### Data block
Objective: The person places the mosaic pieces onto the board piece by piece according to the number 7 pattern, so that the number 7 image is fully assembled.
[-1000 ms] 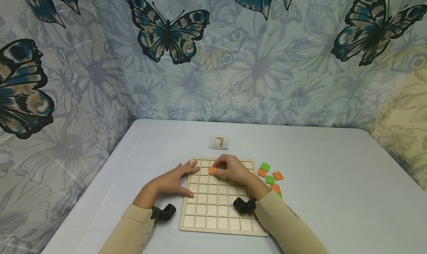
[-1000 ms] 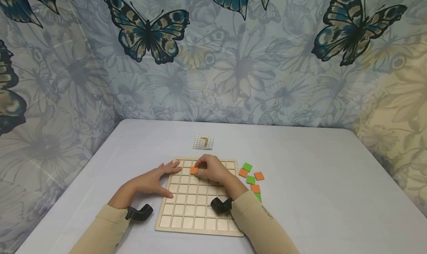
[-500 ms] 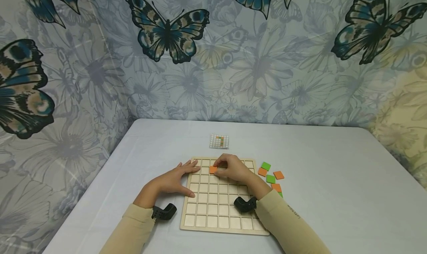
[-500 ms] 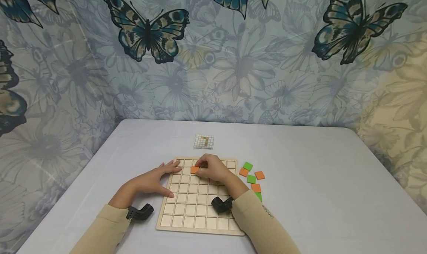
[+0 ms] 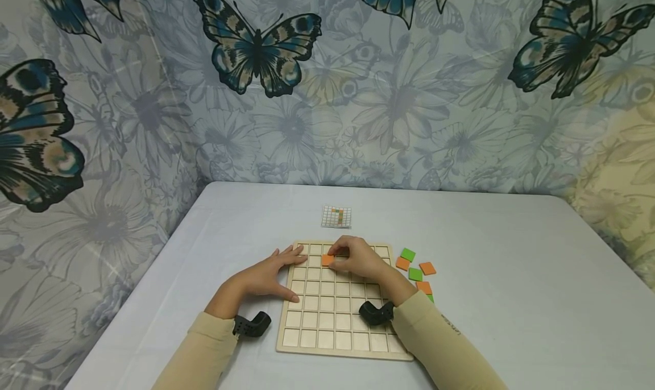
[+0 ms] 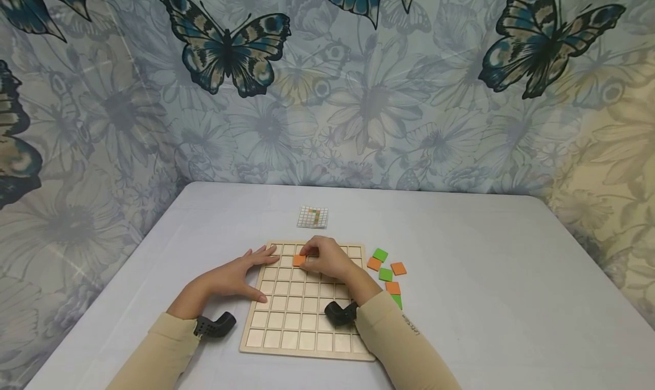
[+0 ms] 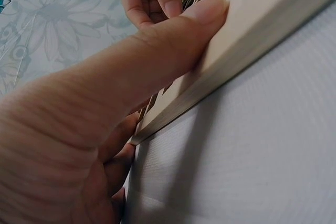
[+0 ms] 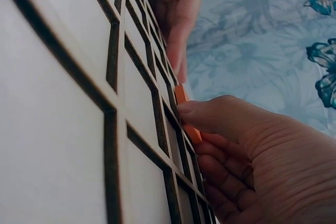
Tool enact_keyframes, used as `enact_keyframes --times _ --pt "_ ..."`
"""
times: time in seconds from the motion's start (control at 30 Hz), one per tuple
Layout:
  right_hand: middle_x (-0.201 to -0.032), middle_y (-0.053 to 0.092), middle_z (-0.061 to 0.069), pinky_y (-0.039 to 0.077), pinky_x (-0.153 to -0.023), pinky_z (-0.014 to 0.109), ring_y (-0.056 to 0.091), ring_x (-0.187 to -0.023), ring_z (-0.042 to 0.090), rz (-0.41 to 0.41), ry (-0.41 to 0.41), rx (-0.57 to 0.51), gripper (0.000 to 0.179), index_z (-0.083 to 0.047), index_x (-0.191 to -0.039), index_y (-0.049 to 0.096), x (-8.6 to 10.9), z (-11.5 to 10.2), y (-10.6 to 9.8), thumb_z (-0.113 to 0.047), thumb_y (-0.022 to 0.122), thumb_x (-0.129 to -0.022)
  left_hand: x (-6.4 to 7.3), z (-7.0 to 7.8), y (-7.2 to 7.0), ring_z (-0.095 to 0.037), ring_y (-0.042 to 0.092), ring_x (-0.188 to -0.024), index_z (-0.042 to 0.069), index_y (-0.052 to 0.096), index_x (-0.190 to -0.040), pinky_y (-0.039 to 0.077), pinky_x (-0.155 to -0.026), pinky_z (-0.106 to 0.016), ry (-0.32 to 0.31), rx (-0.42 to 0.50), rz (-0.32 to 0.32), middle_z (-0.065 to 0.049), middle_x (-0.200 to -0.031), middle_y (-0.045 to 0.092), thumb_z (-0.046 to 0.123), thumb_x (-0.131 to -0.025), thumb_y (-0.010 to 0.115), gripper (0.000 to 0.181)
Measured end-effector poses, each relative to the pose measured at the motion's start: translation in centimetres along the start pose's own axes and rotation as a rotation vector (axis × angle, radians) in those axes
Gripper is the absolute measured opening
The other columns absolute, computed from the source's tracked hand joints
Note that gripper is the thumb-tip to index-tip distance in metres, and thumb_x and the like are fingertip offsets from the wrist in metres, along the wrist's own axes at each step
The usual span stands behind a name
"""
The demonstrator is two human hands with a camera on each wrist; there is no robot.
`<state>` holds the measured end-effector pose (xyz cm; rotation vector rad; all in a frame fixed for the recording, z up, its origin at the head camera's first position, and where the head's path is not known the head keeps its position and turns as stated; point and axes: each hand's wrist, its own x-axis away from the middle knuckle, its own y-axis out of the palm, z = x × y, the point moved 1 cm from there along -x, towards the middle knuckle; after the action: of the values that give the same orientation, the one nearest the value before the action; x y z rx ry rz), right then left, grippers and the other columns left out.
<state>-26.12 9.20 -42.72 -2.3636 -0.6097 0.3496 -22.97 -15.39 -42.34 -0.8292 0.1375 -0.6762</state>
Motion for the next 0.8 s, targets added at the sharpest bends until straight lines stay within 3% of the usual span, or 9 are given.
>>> enact_keyframes --times 0.5,0.8 --pt "-0.099 0.065 0.003 0.053 -0.084 0.03 0.062 -0.093 0.017 -0.01 -0.002 0.009 0.022 -0.009 -0.099 0.068 0.0 -0.1 -0.3 -0.018 0.074 -0.079 -0.1 0.1 0.0 -0.031 0.001 -0.146 0.016 0.04 -0.143 0.0 -0.118 -0.053 0.001 -0.008 -0.003 -0.003 -0.157 0.014 0.039 -0.068 0.081 0.088" --pt "-0.106 0.066 0.01 0.053 -0.087 0.036 0.061 -0.1 0.027 -0.066 -0.015 0.013 0.028 -0.003 -0.107 0.066 0.9 -0.8 -2.3 -0.018 0.07 -0.083 -0.1 0.1 0.1 -0.03 0.001 -0.146 0.016 0.039 -0.143 0.0 -0.118 -0.054 0.001 0.002 -0.006 -0.004 -0.157 0.013 0.038 -0.068 0.082 0.089"
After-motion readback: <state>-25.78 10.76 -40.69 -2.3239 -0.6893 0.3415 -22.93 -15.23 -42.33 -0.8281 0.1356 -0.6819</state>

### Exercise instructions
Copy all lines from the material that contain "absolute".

### Answer to the exercise
Gripper is the absolute measured opening
The other columns absolute, computed from the source's tracked hand joints

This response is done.